The prostate is dependent on the male hormone called testosterone.
Total prostatectomy (removal of the prostate) is indicated in cases of cancer. This prostate cancer is the leading cancer in men and is responsible for 8,000 deaths per year in France. In the case of cancer localized to the prostate, one of the possible treatments is radical surgical treatment.
There are other treatments for localized prostate cancer such as external beam radiotherapy, brachytherapy, active surveillance or in some cases focal treatment.
The advantages and disadvantages of the surgical strategy were clarified by the urologist.
The choice of surgery takes into account age, general condition and characteristics of the cancer.

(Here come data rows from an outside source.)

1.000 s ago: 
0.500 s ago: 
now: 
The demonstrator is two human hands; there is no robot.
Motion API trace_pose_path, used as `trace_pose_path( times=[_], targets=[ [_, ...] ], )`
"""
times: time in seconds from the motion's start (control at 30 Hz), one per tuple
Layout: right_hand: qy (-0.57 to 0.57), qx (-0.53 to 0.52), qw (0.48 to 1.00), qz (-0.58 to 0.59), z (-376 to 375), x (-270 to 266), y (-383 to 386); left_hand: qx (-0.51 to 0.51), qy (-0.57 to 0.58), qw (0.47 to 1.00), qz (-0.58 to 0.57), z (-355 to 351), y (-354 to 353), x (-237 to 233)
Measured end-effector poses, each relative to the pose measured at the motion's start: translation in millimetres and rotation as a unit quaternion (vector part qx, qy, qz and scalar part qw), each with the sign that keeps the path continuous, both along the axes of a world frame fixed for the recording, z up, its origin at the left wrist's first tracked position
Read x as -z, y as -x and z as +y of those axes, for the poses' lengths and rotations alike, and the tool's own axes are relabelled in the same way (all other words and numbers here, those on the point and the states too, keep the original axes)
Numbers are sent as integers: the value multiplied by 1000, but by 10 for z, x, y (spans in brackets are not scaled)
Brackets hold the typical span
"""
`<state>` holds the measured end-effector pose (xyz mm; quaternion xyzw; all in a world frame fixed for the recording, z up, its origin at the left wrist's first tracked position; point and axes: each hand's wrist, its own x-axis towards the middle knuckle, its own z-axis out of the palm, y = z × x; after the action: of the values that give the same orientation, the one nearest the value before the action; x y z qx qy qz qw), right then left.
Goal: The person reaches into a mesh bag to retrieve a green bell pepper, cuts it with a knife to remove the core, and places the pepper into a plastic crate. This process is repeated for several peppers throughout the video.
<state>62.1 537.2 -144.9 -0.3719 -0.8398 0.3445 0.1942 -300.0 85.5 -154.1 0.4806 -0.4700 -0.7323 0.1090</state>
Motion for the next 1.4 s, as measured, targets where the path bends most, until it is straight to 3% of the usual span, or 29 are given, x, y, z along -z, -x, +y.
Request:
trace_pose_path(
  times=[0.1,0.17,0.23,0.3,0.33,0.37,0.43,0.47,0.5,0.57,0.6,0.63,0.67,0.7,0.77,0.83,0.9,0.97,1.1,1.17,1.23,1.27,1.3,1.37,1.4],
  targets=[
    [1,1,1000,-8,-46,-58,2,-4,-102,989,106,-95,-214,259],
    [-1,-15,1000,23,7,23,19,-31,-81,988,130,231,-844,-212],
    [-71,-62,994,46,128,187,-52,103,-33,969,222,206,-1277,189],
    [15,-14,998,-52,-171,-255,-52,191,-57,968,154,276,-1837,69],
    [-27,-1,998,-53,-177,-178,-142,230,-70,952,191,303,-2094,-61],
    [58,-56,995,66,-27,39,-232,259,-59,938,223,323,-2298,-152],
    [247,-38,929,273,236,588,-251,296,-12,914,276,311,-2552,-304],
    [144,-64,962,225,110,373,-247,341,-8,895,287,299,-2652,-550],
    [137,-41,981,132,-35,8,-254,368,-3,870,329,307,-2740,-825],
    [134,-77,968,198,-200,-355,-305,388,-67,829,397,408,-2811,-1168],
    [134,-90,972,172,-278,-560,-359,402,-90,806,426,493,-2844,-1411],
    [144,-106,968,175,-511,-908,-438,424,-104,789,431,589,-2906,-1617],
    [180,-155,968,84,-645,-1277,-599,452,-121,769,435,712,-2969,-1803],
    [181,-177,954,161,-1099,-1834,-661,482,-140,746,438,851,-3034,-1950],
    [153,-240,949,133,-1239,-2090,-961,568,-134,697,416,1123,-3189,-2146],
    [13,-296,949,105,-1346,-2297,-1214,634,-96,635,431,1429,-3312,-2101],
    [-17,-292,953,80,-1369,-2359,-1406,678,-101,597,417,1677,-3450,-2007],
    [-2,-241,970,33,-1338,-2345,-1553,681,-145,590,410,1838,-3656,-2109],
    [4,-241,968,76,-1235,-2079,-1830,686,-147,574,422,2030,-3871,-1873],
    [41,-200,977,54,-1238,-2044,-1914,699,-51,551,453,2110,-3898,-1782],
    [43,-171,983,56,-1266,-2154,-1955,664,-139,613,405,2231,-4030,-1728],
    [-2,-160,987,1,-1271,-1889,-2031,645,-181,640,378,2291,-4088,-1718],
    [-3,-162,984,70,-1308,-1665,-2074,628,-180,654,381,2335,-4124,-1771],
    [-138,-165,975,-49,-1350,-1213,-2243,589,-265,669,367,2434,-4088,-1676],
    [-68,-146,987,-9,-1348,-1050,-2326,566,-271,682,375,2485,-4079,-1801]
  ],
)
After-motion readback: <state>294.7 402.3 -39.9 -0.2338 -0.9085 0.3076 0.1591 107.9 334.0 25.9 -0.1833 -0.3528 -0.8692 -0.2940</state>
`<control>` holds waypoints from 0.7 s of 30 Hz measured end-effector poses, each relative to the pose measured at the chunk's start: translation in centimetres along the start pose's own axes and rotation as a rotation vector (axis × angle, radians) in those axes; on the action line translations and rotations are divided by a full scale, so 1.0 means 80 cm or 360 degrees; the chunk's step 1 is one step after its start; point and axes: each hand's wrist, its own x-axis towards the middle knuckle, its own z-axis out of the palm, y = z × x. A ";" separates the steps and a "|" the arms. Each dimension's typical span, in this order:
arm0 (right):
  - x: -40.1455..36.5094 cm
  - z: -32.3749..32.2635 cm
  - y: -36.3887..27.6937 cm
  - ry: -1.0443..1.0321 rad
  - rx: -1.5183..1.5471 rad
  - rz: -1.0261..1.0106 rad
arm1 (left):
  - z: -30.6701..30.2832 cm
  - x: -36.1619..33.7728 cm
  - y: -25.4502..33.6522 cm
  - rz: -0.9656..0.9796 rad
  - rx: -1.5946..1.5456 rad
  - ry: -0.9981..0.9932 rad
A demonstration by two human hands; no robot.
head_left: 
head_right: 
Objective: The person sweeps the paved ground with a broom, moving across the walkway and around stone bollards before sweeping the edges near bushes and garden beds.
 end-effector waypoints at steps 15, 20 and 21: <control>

Prostate biopsies revealed cancer. The aim of the procedure is to remove the entire prostate (because prostate cancer is multifocal, meaning that there are several cancers within the prostate) as well as the seminal vesicles. The absence of treatment exposes you to the progressive risks of cancer, locally and remotely in the form of metastases and death.
Any surgical procedure requires preparation which may vary depending on each individual. It is essential that you follow the recommendations given to you by your urologist and your anesthesiologist.
If these recommendations are not followed, the intervention could be postponed.
A pre-anesthesia consultation is mandatory a few days before the procedure.
The assessment before the intervention must include:
Taking anti-platelet agents or anticoagulants must be stopped for several days.
An antibiotic will be systematically given during the procedure according to current protocols.
Usually, there is no digestive preparation to carry out. A rectal enema is suggested in certain cases.
Total prostatectomy is carried out under general anesthesia.
Several approaches are possible depending on the surgeon’s habits. This intervention can be carried out by an incision under the umbilicus (open approach) or by small incisions allowing the installation of trocars through which the instruments necessary for the intervention are introduced (laparoscopic approach sometimes assisted by a robot).
The entire prostate is removed, as well as the seminal vesicles. Continuity between the bladder and the urethra is restored by a suture under cover of a urinary catheter. A drain allowing the evacuation of serosities from the operating area is sometimes placed at the end of the procedure.
A lymph node dissection, that is to say the removal of the lymph nodes draining the prostate, can be associated with prostatectomy in order to look for microscopic dissemination of the cancer which could modify the treatment strategy.
The prostate is analyzed under a microscope by the pathologist. It specifies whether the cancer is limited to the prostate or whether it extends beyond the limits of the prostate, as well as any possible damage to the lymph nodes removed.
The result is sent to your surgeon after several days.
After the procedure, pain treatment is prescribed if necessary.
The duration of hospitalization is generally short and remains at the discretion of the surgeon.
The removal of the drain is generally carried out a few hours to a few days after the procedure.
The urinary catheter is usually well tolerated, but it can sometimes cause discomfort. The time the urinary catheter is kept in place and the length of hospitalization are specified by the surgeon. Removal of the probe can be carried out during hospitalization or after discharge.